Italians are known all over the world for their passion for coffee. But where does this obsession come from?
The answer lies in the history of coffee in Italy. This beverage was introduced to Europe in the 16th century, but wasn’t that popular until Italians took the lead.
In the 17th century, the first cafés opened in Venice and then in Florence, Rome and Naples. These meeting places quickly became popular with intellectuals, artists and traders. Cafés were unique places where people could meet, discuss and exchange ideas (some of them, reeeeeally revolutionary).

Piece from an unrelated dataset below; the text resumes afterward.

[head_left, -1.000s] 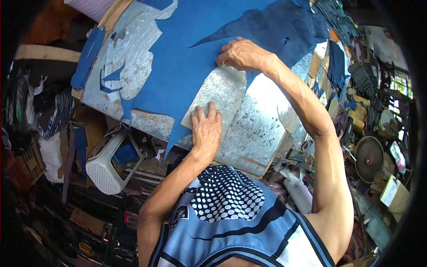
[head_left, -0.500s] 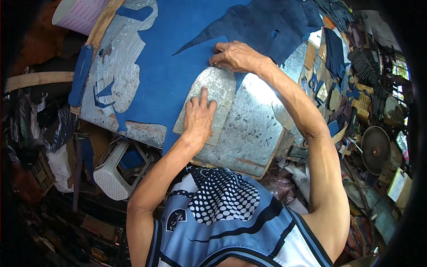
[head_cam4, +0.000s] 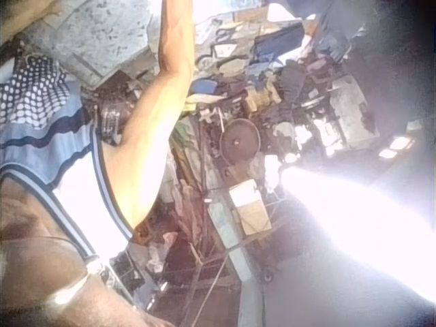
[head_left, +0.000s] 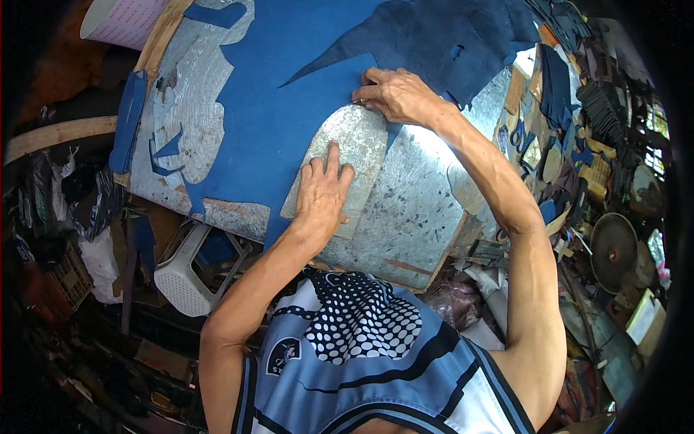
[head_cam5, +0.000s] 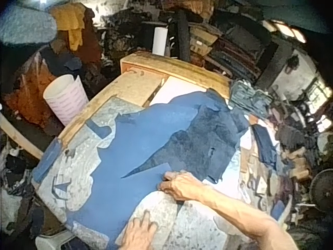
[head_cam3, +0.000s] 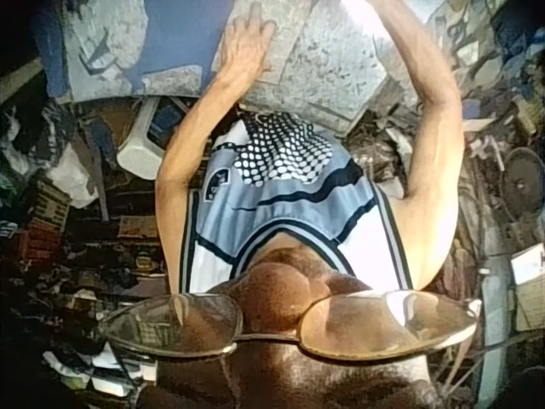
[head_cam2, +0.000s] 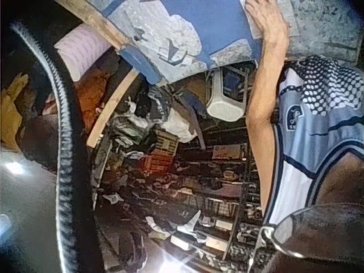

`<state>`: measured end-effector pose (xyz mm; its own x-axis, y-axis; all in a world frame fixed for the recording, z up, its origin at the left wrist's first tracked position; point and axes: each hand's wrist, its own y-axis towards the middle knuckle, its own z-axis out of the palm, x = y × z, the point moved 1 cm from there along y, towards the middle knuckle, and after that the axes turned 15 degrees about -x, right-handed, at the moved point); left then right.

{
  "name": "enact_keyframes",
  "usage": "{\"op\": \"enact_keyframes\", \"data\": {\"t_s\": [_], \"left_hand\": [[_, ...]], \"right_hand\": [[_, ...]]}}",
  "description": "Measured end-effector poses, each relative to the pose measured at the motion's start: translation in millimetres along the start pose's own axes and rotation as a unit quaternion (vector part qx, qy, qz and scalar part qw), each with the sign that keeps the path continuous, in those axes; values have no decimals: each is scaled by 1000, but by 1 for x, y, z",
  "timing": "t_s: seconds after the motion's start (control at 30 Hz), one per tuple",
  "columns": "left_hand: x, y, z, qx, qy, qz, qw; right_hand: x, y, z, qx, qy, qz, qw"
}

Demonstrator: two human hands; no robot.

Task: The person is marking leather sheets with a stencil and cutting out patterns using a small utility knife on a metal workbench.

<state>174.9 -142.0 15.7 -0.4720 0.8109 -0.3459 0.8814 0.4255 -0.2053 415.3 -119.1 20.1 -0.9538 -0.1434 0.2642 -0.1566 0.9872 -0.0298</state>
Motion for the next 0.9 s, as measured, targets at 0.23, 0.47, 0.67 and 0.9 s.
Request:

Coffee was also widely used in medicine, since many believed that it had healing properties. In the 18th century, coffee became an essential ingredient in Italian pastry, with the creation of desserts such as Tiramisu.
Today, coffee is an essential part of our daily life. This drink accompanies breakfast, lunch and dinner, but it’s often (very often) consumed in between meals. That’s the very definition of “pause”. We don’t have breaks. When we say break, we really mean coffee break.
In Italy, coffee is served in small cups called "tazzine" and is often consumed standing up at the bar counter. And it’s not just espresso!
From "ristretto" (a very short and strong espresso) to "lungo" (a longer and less intense espresso), from “marocchino” (with cocoa and milk foam) to “corretto” (with a liqueur of your choice), there are so many ways to enjoy it!
As you can see, our love story with this beverage started very long ago, and it features many interesting anecdotes, like that time that the Pope...
You know what? We’re going to tell you that story another time.